> _WORK INSTRUCTIONS_
Retype word for word the lines of the data below, from the first to the one bearing "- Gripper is", with that one included.

> _DATA BLOCK_
=== Begin Enclosure ===

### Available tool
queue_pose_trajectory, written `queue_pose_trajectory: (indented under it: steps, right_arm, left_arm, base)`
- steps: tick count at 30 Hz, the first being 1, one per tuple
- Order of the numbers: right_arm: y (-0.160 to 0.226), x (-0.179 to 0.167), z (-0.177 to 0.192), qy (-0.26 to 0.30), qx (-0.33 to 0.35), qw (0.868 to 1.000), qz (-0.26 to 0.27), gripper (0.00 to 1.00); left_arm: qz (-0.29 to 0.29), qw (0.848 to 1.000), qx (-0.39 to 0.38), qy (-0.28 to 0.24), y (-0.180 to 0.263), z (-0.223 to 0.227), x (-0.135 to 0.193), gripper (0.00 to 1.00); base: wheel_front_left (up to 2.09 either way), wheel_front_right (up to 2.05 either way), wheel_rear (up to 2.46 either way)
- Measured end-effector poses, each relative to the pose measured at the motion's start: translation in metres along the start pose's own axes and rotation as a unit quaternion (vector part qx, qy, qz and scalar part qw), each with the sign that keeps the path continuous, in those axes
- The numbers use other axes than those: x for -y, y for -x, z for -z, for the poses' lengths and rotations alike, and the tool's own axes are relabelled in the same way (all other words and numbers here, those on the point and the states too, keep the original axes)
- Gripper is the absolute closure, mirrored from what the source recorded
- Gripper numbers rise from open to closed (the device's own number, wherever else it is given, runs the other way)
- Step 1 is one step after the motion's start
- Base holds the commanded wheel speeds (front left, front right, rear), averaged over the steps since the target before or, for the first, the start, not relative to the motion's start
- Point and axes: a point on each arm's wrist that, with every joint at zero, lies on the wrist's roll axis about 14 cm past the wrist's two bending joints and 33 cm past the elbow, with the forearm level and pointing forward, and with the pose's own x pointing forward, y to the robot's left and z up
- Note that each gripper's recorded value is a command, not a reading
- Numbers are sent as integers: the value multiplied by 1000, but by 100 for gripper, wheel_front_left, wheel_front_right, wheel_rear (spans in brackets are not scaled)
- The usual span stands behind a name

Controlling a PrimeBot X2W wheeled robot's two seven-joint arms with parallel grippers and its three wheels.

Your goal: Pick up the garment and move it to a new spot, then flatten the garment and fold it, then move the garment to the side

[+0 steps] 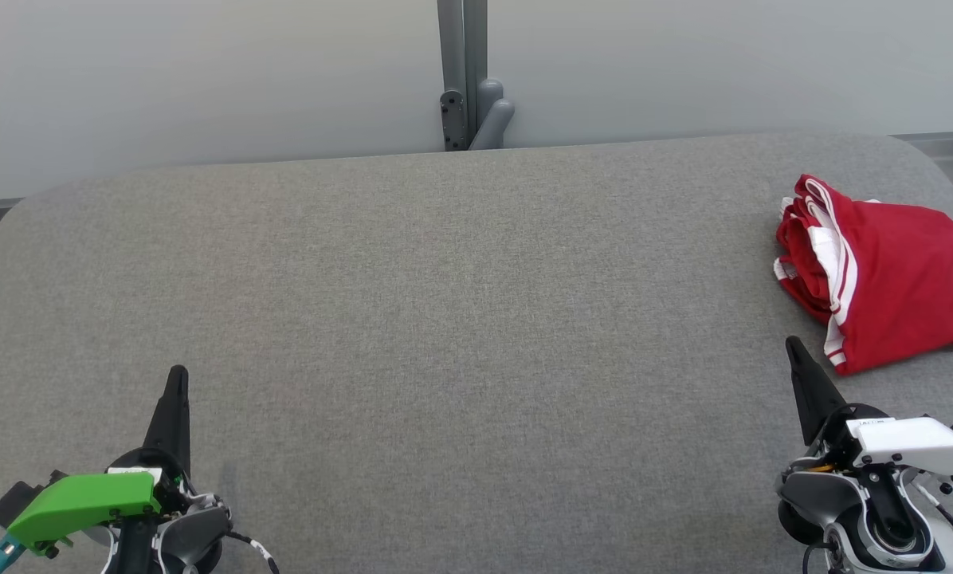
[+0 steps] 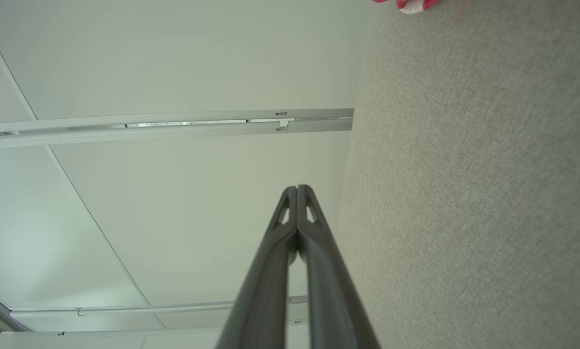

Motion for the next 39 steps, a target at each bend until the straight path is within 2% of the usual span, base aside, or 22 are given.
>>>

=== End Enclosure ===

> _SOLUTION_
### Available tool
queue_pose_trajectory, written `queue_pose_trajectory: (indented under it: steps, right_arm, left_arm, base)`
- steps: tick count at 30 Hz, the first being 1, one per tuple
- Order of the numbers: right_arm: y (-0.160 to 0.226), x (-0.179 to 0.167), z (-0.177 to 0.192), qy (-0.26 to 0.30), qx (-0.33 to 0.35), qw (0.868 to 1.000), qz (-0.26 to 0.27), gripper (0.00 to 1.00); left_arm: qz (-0.29 to 0.29), qw (0.848 to 1.000), qx (-0.39 to 0.38), qy (-0.28 to 0.24), y (-0.180 to 0.263), z (-0.223 to 0.227), x (-0.135 to 0.193), gripper (0.00 to 1.00); base: wheel_front_left (up to 2.09 either way), wheel_front_right (up to 2.05 either way), wheel_rear (up to 2.46 either way)
- Measured end-effector poses, each relative to the pose measured at the motion's start: translation in metres along the start pose's own axes and rotation as a unit quaternion (vector part qx, qy, qz and scalar part qw), each with the sign that keeps the path continuous, in those axes
- The numbers use other axes than those: x for -y, y for -x, z for -z, for the poses' lengths and rotations alike, and the tool's own axes are relabelled in the same way (all other words and numbers here, those on the point and the states too, keep the original axes)
- Gripper is the absolute closure, mirrored from what the source recorded

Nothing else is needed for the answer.